# Decimals



## airelibre

How do we say, for example, 13.8 billion years? How should it be said? How do most people say it?
שלושה עשרה נקודה שמונה (shmona) מיליארד שנה?


----------



## Drink

To add to the question, are decimals indicated with dots or commas?


----------



## tFighterPilot

airelibre said:


> How do we say, for example, 13.8 billion years? How should it be said? How do most people say it?
> שלושה עשרה נקודה שמונה (shmona) מיליארד שנה?


Exactly like this, except שנה is feminine, so it would be shlosh esre nekuda shmone milyard shana. Also, the masculine form is shlosha asar.


----------



## airelibre

Ah, I thought it was shlosha asara. Is asara simply "a ten", like "a dozen"? Ie tens of people: עשרות אנשים?
Also, so the number agrees with the thing rather than מיליארד (which is masculine)? For some reason I was not thinking of מיליארד as part of the number but something like 13.8 billions (of) years.

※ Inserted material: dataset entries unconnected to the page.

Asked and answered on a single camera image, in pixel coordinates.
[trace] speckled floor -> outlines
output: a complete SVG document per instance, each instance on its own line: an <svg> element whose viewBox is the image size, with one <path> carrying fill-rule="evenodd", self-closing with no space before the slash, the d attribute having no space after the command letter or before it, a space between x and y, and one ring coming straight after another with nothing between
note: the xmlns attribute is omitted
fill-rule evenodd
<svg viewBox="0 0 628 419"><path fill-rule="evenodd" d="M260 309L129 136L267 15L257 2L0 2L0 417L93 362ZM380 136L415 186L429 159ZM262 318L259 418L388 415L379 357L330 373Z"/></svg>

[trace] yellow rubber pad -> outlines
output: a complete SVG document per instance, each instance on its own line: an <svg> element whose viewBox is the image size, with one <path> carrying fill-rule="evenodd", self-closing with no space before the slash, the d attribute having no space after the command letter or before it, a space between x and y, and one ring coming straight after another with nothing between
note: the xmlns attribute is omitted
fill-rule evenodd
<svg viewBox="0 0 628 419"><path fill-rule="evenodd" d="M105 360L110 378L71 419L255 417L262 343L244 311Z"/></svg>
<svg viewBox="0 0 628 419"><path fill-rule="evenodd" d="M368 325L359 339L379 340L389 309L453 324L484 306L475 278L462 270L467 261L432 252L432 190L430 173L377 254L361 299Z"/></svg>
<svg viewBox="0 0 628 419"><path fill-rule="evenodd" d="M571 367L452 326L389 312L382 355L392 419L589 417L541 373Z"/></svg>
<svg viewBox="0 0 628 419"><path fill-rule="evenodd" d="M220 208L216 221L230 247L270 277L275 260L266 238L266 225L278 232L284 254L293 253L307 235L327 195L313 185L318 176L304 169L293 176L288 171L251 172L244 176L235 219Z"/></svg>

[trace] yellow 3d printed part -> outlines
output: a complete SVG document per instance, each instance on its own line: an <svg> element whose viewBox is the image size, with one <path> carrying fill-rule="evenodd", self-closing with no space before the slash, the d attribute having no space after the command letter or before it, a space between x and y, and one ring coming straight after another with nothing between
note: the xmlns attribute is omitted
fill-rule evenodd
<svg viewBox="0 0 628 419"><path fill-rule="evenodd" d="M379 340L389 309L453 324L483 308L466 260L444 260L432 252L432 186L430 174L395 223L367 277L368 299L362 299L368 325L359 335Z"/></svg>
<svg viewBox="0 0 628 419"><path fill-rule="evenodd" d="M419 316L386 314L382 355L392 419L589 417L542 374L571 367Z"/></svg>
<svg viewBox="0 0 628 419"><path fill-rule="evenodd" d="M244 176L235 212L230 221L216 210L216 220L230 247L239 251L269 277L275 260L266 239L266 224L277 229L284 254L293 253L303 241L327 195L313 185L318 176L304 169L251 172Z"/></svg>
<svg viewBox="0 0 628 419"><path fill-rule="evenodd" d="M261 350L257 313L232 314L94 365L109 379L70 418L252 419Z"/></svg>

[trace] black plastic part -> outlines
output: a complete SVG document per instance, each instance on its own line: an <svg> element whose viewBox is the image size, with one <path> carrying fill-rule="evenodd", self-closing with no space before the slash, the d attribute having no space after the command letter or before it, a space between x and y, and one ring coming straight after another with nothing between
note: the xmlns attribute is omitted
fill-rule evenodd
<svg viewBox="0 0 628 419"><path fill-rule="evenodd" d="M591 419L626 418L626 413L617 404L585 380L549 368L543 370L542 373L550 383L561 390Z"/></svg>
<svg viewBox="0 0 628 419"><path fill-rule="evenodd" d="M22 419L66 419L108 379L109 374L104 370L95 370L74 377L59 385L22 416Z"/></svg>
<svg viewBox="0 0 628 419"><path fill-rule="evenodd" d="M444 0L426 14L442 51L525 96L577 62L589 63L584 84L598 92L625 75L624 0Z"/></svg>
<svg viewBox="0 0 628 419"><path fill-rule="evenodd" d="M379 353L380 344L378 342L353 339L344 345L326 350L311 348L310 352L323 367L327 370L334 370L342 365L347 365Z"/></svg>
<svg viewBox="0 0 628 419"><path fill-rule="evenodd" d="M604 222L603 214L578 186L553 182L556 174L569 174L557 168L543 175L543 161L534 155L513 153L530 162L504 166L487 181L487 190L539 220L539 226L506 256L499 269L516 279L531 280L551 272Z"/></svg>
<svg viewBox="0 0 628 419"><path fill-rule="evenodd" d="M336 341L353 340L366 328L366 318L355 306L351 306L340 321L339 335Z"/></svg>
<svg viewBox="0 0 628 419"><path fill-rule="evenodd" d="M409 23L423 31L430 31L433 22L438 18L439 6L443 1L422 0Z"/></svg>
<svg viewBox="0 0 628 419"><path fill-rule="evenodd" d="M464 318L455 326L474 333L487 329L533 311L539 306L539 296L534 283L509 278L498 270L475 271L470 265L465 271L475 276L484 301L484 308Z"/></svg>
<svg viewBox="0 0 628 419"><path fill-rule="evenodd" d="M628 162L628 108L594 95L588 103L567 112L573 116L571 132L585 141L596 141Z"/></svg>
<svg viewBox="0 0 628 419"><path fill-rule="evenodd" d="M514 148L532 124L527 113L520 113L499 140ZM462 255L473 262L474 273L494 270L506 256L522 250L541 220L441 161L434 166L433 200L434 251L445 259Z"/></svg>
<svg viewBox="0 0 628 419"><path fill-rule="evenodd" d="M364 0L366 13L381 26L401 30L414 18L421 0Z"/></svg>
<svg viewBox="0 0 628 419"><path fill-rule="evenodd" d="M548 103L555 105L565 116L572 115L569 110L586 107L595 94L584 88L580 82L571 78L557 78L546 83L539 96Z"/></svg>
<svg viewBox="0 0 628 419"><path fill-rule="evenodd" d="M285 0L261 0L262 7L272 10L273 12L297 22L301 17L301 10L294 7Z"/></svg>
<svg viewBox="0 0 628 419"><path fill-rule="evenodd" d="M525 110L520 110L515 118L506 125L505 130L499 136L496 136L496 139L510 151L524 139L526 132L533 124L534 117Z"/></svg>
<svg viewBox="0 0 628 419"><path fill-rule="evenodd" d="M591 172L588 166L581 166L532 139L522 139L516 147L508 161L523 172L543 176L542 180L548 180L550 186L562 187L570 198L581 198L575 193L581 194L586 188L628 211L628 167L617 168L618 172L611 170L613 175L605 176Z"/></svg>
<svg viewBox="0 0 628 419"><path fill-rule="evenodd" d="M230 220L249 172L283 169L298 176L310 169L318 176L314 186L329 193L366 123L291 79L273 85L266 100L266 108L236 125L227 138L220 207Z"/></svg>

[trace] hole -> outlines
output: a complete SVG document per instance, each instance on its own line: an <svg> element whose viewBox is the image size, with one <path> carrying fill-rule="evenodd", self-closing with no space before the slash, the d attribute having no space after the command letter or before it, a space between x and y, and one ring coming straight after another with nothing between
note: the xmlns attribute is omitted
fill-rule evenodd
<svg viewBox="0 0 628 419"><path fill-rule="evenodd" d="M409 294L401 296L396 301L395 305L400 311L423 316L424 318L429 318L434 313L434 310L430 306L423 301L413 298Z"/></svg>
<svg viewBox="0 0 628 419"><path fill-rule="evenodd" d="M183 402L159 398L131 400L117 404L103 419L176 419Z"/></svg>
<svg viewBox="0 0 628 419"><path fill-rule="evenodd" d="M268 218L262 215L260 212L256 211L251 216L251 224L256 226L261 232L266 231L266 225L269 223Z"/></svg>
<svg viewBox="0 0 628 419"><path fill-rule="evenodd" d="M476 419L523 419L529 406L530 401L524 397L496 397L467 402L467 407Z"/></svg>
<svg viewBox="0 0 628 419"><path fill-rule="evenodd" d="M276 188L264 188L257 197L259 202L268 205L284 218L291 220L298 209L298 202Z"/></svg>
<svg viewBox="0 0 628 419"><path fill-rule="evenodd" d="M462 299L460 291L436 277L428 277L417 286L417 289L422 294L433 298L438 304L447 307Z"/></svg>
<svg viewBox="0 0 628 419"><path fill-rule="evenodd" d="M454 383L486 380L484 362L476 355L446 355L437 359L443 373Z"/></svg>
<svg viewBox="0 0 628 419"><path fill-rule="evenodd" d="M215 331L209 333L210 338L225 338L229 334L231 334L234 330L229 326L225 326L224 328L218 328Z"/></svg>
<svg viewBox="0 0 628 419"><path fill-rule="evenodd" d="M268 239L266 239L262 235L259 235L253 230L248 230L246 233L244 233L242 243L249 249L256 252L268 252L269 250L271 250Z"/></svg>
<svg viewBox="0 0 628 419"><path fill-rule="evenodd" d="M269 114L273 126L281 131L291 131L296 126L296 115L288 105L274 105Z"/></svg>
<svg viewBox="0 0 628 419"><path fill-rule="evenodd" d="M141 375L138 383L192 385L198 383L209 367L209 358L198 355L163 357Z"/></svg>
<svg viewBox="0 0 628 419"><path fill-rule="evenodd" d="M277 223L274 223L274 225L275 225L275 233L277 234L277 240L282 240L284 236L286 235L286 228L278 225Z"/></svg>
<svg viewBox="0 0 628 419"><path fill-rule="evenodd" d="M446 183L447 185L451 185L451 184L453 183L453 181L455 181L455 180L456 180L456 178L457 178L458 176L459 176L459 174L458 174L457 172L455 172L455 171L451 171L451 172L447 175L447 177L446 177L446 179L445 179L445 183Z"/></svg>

What about something which is masculine? Same rules? Would it be femenine numbers in colloquial speech?
שלושה עשר נקודה שמונה (shmona) מיליארד כוכבים/שלוש עשרה נקודה שמונה  (shmone) מיליארד כוכבים 
And would it be simply כוכב? I know with big numbers the singular is used, but it doesn't sound right to me here.

Sorry about all the questions, I hope you manage to answer all of them.

And good question Drink, I think they follow the English system here (ie. period/full stop instead of comma), even though they follow the European system of million/milliard/billion.


----------



## anipo

I agree with what airelibre thought. It should be in masculine since you are referring to the billions and not the years.

It is as when you say ארבעת אלפים לירות, even if לירות is femenine. Or ארבע מאות שקלים, even if שקל is masculine. 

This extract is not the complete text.